7.1.18

australia, day 6: 105F.

















UPDATE: Turns out it was even hotter than that where we were, and a little further west, it was the hottest place on Earth.

I woke up at 5am, ever so slightly repaired, and perhaps out of habit by now decided to say “fuck it” and go see Newtown when it wasn’t full of people. “How many times are you in Australia” and all that. 



I ended up having a pretty A+ coffee and poppyseed/chocolate pastry at Shenkin, one of the only places open at 6:30am Sunday morning and highly rated by someone whose name eludes me now, and watched the street cleaners and fucked-up Australian pigeons clean the streets*.
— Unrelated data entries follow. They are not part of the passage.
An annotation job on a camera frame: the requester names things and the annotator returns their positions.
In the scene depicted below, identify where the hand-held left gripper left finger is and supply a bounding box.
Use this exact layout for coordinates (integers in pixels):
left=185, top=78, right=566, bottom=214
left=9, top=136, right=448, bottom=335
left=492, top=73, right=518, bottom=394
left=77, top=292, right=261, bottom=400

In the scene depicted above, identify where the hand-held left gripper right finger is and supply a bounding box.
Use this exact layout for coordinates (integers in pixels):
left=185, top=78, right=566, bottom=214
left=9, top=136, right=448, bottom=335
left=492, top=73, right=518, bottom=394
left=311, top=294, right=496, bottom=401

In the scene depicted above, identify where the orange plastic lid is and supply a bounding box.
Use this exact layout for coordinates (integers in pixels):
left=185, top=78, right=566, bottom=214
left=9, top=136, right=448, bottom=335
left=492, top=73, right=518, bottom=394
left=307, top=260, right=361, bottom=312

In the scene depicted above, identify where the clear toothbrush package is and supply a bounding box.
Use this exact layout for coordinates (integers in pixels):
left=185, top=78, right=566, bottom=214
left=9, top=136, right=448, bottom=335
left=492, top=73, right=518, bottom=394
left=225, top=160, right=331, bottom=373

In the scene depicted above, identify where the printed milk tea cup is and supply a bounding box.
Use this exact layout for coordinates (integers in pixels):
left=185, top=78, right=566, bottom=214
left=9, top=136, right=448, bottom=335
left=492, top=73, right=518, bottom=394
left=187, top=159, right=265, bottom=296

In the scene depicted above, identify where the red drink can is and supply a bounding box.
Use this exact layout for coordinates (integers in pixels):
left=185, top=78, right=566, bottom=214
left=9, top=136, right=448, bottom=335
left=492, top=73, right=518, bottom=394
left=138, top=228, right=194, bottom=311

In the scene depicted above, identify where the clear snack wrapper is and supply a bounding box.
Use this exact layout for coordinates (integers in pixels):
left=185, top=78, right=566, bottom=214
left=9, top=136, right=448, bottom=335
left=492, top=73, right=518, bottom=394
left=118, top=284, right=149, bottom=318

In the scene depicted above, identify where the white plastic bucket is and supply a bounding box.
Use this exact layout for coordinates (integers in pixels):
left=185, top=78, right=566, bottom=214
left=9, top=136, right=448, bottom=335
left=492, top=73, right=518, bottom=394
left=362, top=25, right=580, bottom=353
And whilst happily slurping and nomming away to the peppy sounds of some Cuban jazz thing, I thought: we leave in a week. We can’t stay home today. “How many times are you in Australia.” I quickly came up with a plan B of just trying “no endless hiking”.
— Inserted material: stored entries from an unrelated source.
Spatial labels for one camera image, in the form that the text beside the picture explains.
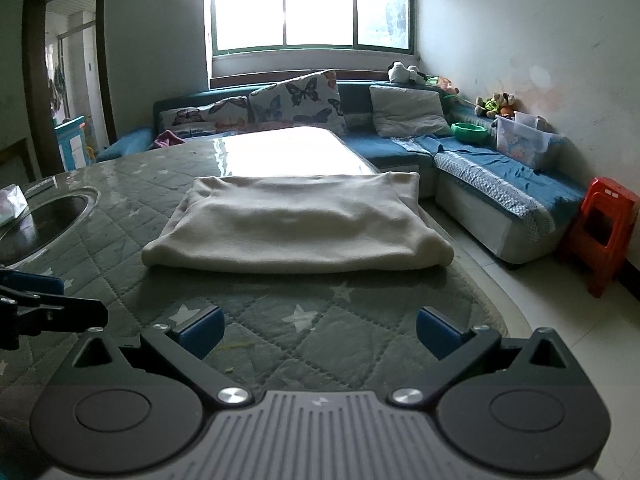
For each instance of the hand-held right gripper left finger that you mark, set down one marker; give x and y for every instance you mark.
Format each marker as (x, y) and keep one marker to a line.
(202, 331)

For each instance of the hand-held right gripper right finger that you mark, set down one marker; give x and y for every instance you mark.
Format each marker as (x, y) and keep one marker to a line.
(440, 332)

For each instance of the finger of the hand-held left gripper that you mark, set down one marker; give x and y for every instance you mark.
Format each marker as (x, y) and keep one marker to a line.
(75, 315)
(35, 282)

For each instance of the cream fleece garment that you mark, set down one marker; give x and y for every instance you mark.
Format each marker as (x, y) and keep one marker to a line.
(300, 225)

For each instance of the hanging clothes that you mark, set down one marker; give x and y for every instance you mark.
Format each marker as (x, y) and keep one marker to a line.
(57, 85)

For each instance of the black round induction cooktop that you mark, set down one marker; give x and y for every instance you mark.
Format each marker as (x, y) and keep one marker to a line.
(40, 225)

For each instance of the white tissue pack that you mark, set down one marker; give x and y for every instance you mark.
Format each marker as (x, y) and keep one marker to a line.
(11, 205)

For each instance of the grey remote control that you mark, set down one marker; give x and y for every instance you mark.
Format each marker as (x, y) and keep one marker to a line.
(39, 186)

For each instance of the dark wooden chair back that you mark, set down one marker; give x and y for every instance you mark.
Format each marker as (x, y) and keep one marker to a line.
(17, 160)

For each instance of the yellow toy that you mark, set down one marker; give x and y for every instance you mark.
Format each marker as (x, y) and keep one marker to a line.
(88, 153)

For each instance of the blue white cabinet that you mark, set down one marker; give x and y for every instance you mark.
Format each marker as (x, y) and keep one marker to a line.
(72, 142)

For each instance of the blue sofa cover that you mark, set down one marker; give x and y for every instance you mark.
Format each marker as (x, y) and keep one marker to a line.
(500, 170)

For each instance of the pink cloth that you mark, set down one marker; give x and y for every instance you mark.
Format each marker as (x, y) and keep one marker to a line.
(167, 140)

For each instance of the red plastic stool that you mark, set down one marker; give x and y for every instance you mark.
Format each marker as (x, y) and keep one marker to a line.
(607, 220)

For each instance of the green bowl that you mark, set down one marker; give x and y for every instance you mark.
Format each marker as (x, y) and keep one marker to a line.
(469, 132)

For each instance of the large clear storage box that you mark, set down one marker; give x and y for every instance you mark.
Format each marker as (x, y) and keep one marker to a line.
(525, 145)

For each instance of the long butterfly print pillow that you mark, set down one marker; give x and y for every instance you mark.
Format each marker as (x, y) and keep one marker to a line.
(205, 117)

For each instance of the plain grey pillow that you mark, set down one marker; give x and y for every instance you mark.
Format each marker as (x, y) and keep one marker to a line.
(407, 110)

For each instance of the small clear storage box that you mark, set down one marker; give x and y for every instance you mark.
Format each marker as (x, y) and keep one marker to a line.
(526, 120)

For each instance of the brown green plush toy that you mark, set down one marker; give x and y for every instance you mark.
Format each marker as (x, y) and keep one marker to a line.
(495, 105)

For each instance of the pink green plush toy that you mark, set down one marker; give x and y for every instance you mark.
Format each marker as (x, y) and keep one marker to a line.
(442, 85)

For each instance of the square butterfly print pillow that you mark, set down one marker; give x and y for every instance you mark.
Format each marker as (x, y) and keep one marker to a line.
(300, 100)

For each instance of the teal corner sofa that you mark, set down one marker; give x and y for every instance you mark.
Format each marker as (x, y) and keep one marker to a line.
(357, 95)

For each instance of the panda plush toy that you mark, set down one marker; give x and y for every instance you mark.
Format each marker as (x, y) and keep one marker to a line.
(402, 72)

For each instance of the green framed window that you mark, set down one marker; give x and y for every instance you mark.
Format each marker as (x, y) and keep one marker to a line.
(310, 5)

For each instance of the dark brown door frame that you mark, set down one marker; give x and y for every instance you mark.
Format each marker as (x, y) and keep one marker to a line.
(35, 85)
So we decided to go to the beach. There’d be a breeze. We could get in the deadly, deadly ocean if we really really needed to. Well, we would probably really really need to, given that yesterday’s prediction of 100 degrees had climbed to 105. The only real “possible swimming beach” I had on my list of possible beaches was Tamarama, about an hour away by bus. No idea why this was supposed to be less full of sharks and jellyfish and crushing waves than Bondi, one beach away, but “that’s what my notes said”.
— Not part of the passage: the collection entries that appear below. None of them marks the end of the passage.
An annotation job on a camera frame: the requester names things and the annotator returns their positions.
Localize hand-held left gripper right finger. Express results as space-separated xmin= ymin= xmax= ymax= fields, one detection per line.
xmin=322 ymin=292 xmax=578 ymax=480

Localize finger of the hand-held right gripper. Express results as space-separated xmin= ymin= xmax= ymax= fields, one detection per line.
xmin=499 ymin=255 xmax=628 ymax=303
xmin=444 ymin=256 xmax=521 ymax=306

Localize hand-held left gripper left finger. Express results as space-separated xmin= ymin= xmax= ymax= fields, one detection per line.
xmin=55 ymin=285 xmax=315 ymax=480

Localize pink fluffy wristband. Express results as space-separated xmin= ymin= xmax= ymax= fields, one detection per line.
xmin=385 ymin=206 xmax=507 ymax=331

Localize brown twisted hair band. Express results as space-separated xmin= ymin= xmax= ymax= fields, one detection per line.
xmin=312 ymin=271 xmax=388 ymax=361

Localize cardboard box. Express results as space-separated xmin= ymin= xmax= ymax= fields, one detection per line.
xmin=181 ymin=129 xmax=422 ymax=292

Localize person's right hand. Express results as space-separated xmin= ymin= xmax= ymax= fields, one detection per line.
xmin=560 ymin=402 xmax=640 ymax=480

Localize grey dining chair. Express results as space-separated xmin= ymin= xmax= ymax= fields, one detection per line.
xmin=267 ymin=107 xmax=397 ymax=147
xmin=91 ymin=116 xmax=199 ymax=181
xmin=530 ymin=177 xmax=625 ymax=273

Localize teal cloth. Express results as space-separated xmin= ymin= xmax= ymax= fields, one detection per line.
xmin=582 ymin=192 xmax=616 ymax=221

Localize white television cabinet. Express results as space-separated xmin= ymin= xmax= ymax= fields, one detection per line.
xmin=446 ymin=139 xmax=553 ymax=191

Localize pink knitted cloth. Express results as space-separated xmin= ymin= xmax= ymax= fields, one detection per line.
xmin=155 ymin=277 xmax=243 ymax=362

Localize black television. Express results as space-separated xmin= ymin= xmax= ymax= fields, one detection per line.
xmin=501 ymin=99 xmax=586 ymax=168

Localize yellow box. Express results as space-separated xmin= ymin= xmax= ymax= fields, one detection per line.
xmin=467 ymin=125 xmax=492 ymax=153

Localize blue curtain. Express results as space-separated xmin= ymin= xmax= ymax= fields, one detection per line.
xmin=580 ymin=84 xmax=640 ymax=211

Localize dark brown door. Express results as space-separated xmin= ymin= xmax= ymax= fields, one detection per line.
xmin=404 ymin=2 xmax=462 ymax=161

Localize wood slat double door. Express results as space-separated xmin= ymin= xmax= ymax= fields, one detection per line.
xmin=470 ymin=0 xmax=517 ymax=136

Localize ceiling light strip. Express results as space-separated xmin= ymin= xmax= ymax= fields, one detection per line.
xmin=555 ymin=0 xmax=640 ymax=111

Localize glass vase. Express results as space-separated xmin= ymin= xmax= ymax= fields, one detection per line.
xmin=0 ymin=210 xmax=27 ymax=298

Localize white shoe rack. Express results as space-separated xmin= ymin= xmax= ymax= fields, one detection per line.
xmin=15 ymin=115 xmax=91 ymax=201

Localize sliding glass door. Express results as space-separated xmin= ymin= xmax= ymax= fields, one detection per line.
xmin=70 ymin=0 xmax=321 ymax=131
The bus ride was hot. And there was a great part where the bus had to climb a 45-degree angled hill for about ten blocks and it slowed down to about, literally, 5mph. There was serious concern amongst the passengers about whether or not we were going to make it.

Well I say “serious concern”. I don’t think Australians are ever “seriously concerned”. They tend to laugh in the face of danger: they were literally cackling with glee after we got to the top of the hill and then plunged down the other side barreling towards the raging ocean as if our brakes didn’t work.




Tamarama: scariest ocean ever. Notice how little the heads of the people in the waves are. And, one picture up, how everyone is huddled together in fear. Literally three feet from shore you couldn’t touch the bottom, until the pulverizing undertow took all the water away and you were just scraping your ass in the rough sand, right before the next 9-foot wave scared the beejeezus out of everybody. The lifeguards were standing at the ready right there at the edge of the water, which made you feel a little better, but really, the first ten minutes in the water took some adjustment: you just had to give up trying to stay in one place and let the deadly, deadly ocean pull you into the calmer bit behind the scary-ass crests. And then try not to worry about when you’d get to touch the bottom again. Anyway the whole thing was surprisingly exhilarating and athletic, which is really good: you’re so busy with the waves you don’t even have time to worry about hundred-toothed sharks and million-tentacled jellyfish.

Then, another bus ride. Ultimately, two hours later:



A bramble at Corridor, the coldest looking drink on the menu. Ok and an unpictured Funky Cold Medina and a Gingers Feel Too or something similar.



* Those are not pigeons. They are Australian white ibis, or "bin chickens".